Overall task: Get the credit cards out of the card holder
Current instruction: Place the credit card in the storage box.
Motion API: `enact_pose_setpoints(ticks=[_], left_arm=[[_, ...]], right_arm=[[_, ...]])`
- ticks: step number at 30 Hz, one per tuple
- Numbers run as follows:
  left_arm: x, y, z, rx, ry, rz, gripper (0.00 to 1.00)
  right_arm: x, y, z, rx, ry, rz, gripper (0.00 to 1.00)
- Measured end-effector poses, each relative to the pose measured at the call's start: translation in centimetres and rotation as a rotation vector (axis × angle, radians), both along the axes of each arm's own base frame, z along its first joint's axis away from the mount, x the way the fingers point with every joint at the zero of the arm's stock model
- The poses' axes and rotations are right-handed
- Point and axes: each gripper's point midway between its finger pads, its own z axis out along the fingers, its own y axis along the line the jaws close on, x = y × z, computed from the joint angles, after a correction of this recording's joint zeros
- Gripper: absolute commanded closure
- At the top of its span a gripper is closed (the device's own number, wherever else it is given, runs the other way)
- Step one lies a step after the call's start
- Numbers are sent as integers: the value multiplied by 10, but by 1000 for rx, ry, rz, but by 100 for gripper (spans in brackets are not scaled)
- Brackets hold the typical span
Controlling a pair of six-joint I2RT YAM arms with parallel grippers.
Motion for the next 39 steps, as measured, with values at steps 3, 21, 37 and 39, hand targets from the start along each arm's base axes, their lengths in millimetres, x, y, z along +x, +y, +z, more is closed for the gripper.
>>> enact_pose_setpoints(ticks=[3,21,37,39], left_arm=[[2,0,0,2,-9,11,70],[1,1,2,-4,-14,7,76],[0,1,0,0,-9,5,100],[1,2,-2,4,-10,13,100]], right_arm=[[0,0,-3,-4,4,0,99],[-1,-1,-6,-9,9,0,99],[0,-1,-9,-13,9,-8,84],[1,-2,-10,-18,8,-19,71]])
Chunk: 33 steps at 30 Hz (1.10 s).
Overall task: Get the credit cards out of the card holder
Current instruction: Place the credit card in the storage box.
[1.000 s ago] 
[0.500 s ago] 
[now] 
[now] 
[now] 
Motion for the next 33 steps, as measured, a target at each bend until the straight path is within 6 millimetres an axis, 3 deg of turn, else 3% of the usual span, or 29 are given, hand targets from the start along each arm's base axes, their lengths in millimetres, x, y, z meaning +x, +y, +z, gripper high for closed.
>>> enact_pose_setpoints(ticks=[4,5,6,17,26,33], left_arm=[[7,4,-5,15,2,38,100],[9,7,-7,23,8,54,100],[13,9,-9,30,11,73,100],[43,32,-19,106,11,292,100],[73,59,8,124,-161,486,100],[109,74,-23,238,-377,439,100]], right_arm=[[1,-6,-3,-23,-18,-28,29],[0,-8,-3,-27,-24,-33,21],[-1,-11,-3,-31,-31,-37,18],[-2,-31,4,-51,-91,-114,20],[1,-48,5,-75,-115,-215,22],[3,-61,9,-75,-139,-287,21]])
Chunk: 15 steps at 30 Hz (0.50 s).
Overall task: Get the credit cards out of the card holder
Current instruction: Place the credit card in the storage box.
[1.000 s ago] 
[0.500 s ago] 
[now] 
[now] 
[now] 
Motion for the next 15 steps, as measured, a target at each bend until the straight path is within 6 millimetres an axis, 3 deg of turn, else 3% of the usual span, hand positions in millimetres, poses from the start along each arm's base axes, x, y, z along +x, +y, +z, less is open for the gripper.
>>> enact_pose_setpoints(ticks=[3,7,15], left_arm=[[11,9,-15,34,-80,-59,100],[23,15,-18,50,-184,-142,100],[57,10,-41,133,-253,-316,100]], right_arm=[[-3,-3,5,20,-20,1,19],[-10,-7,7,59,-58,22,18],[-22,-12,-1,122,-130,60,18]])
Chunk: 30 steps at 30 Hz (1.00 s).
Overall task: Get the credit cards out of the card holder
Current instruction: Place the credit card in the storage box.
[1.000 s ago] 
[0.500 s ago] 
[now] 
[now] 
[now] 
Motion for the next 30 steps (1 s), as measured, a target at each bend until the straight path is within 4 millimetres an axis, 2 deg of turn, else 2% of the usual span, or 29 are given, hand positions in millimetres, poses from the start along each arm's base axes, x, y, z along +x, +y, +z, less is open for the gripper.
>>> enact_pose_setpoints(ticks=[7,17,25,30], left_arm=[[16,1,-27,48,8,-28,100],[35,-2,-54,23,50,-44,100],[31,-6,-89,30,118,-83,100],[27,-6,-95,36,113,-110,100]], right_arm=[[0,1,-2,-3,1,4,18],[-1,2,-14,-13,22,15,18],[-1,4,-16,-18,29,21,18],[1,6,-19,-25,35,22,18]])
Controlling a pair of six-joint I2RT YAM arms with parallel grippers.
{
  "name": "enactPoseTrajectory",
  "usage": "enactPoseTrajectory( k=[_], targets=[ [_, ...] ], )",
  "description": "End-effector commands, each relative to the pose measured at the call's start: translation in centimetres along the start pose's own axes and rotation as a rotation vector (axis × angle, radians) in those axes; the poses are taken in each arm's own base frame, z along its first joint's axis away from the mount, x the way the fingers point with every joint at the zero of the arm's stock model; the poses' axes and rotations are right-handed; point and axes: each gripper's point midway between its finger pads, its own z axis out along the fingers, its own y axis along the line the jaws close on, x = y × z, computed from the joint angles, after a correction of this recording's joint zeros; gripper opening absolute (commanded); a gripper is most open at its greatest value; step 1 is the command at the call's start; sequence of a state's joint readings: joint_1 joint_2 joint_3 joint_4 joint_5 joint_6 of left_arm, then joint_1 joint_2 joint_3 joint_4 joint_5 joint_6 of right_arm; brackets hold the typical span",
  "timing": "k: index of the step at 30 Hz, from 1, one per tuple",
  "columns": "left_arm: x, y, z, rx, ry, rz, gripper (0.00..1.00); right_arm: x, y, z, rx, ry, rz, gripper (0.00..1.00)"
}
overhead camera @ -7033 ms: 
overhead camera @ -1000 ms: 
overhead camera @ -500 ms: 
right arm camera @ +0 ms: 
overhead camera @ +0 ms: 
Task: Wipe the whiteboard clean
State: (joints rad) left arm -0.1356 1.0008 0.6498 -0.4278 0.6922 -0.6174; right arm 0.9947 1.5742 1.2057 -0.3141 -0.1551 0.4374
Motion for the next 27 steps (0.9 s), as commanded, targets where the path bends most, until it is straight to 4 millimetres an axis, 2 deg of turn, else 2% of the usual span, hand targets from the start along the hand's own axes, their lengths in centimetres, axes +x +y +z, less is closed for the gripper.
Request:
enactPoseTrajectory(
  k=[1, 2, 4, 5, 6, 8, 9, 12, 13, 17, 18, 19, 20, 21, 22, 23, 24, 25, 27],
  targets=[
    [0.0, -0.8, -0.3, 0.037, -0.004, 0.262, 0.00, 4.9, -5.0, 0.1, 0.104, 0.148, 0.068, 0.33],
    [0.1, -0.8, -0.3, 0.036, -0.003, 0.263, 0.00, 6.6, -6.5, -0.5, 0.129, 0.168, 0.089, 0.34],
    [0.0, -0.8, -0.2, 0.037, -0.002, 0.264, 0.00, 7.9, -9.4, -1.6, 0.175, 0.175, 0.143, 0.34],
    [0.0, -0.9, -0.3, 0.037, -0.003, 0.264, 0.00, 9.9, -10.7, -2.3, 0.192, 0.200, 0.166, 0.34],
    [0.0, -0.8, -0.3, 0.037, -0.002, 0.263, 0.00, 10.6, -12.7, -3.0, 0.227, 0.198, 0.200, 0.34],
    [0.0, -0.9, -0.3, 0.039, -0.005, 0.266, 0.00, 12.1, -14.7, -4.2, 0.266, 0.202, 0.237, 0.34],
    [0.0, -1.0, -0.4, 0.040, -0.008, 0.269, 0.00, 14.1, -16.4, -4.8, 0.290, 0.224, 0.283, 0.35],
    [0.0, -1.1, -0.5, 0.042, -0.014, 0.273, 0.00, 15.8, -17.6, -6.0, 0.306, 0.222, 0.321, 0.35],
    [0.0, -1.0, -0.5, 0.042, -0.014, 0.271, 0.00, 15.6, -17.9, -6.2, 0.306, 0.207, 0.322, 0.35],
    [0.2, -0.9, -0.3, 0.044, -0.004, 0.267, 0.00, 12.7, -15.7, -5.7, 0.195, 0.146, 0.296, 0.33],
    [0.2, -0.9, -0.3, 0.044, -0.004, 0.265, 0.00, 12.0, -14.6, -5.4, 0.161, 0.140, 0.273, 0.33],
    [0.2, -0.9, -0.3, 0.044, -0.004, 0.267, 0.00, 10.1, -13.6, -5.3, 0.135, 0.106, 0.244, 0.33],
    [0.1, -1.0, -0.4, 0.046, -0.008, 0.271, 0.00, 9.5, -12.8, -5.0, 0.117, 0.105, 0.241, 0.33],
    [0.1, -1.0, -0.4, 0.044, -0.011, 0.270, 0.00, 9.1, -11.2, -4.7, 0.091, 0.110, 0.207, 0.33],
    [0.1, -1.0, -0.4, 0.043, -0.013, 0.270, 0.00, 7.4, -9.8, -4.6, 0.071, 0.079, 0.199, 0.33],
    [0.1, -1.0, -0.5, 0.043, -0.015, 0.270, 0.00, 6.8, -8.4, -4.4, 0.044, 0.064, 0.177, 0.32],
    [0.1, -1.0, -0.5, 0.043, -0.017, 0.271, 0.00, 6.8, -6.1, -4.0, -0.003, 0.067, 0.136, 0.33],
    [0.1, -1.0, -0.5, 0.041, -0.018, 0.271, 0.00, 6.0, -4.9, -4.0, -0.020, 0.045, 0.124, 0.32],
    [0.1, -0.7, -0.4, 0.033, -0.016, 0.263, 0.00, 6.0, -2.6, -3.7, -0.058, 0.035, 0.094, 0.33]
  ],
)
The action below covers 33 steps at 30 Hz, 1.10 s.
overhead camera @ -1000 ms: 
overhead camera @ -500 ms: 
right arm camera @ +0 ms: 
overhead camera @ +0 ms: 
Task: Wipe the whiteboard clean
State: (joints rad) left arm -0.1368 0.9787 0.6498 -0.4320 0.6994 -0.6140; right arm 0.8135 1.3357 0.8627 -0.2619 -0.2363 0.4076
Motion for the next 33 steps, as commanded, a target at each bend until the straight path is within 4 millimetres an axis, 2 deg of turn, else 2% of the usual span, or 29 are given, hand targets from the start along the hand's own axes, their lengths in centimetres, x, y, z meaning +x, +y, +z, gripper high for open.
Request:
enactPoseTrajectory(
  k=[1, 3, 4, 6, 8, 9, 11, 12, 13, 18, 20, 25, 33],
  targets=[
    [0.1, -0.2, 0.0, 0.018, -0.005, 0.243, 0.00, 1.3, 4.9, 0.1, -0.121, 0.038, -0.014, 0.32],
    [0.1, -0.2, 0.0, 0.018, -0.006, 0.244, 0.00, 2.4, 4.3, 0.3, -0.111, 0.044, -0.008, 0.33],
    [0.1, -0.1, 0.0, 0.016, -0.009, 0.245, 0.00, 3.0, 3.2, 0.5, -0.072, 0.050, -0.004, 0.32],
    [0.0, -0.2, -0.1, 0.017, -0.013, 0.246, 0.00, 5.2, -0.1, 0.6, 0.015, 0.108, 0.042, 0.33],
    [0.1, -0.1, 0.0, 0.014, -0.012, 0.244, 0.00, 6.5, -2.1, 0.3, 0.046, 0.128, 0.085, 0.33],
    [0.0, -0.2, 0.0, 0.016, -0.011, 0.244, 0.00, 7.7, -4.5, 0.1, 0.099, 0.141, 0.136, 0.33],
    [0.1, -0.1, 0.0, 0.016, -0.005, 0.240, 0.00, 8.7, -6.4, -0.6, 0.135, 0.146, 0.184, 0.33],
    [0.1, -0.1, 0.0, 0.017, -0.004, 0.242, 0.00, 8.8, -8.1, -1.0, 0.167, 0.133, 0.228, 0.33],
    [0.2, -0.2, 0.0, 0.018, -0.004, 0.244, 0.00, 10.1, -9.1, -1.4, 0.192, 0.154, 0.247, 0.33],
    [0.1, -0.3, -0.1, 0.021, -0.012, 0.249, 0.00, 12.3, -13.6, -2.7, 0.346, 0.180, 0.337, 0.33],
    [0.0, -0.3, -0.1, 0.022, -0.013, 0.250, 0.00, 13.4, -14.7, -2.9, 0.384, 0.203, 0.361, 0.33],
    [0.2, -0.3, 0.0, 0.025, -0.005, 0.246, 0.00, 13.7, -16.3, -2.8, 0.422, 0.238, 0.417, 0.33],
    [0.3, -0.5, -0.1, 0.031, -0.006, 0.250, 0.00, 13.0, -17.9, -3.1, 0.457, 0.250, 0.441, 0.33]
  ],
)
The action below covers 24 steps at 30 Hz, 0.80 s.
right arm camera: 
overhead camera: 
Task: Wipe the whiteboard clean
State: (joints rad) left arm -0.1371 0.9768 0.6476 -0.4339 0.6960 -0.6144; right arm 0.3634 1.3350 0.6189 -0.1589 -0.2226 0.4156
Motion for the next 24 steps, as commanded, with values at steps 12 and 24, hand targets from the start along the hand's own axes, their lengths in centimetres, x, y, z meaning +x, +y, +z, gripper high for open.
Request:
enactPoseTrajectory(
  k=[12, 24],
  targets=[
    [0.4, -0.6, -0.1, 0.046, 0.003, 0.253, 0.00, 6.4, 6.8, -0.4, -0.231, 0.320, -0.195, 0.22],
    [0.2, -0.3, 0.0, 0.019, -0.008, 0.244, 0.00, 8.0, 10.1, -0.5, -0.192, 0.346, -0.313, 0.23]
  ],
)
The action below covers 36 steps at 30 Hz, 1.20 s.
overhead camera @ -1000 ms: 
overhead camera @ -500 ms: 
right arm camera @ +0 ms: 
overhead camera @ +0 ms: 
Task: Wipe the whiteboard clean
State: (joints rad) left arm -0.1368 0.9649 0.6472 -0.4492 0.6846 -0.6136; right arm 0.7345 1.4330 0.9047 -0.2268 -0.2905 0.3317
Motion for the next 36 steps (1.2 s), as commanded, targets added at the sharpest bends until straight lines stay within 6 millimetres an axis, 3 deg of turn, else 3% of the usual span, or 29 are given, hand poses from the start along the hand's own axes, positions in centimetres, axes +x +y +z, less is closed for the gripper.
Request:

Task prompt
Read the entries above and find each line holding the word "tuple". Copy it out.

Exercise result
- ticks: step number at 30 Hz, one per tuple
  "timing": "k: index of the step at 30 Hz, from 1, one per tuple",

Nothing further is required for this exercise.